- **GOAL OF THE EXERCISE**:
Tally the lines below that contain the word "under". Only the number should be returned.

- **GIVEN MATERIAL**:
────
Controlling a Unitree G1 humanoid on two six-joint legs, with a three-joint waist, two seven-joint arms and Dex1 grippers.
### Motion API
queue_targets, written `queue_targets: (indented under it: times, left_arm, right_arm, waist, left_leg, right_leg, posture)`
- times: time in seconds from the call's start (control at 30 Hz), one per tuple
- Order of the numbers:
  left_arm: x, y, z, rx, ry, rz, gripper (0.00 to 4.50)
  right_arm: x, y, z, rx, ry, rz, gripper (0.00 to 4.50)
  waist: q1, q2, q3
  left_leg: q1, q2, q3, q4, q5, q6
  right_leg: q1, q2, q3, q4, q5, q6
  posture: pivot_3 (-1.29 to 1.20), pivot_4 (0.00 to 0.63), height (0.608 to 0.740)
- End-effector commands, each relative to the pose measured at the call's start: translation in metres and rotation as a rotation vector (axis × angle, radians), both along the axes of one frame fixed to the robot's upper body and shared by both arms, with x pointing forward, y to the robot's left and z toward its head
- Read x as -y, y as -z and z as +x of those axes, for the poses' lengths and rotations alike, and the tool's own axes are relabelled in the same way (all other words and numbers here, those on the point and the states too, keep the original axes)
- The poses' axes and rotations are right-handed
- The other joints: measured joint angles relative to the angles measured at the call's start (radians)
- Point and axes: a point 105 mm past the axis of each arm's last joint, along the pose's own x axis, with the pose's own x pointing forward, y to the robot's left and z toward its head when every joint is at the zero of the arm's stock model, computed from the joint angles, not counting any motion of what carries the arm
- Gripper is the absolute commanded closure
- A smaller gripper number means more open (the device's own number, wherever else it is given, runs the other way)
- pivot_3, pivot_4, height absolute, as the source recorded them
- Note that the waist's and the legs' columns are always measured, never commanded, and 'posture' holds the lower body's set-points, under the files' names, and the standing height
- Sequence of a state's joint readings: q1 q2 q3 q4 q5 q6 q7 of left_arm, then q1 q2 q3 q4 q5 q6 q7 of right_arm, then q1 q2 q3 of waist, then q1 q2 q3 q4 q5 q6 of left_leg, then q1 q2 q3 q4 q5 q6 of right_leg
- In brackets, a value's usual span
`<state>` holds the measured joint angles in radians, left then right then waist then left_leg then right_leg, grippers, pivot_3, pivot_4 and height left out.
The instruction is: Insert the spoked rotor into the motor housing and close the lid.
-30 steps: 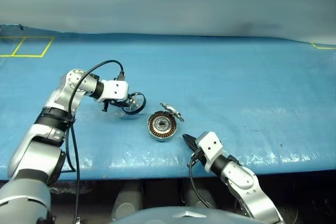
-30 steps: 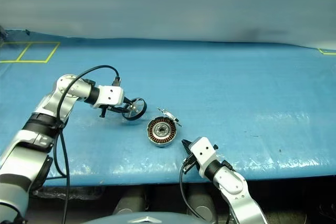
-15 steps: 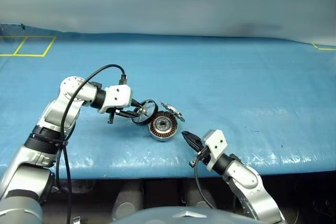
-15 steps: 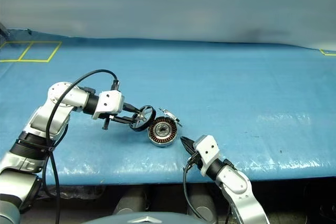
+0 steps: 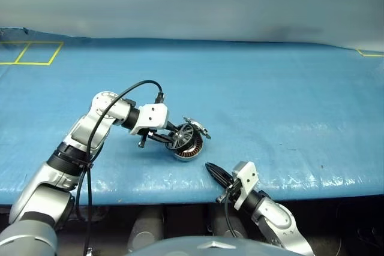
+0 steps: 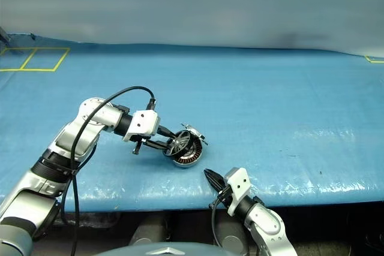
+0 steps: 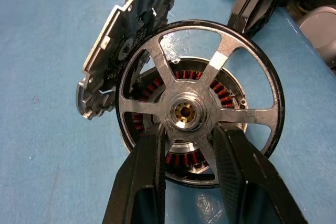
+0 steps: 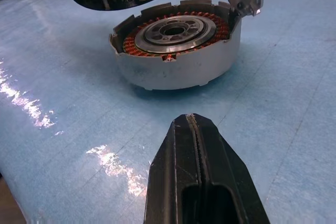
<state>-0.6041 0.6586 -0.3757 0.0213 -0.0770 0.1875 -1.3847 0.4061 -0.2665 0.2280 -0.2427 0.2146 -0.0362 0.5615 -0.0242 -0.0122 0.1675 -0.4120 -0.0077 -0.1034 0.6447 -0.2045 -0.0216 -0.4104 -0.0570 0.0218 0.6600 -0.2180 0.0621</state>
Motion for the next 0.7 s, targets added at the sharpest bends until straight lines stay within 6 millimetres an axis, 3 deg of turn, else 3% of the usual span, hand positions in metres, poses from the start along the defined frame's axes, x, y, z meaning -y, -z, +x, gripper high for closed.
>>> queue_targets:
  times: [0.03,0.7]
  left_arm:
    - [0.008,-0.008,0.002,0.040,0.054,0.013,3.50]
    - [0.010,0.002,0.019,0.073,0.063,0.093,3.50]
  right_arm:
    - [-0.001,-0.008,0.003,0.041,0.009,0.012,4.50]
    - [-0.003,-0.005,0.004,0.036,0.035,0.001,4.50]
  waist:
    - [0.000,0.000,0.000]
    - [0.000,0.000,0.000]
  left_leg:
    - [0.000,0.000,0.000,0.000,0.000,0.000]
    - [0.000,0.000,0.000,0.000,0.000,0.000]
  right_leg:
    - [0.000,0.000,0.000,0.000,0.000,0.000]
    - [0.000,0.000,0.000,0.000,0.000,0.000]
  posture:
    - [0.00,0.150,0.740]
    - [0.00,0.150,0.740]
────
- **EXERCISE RESPONSE**:
2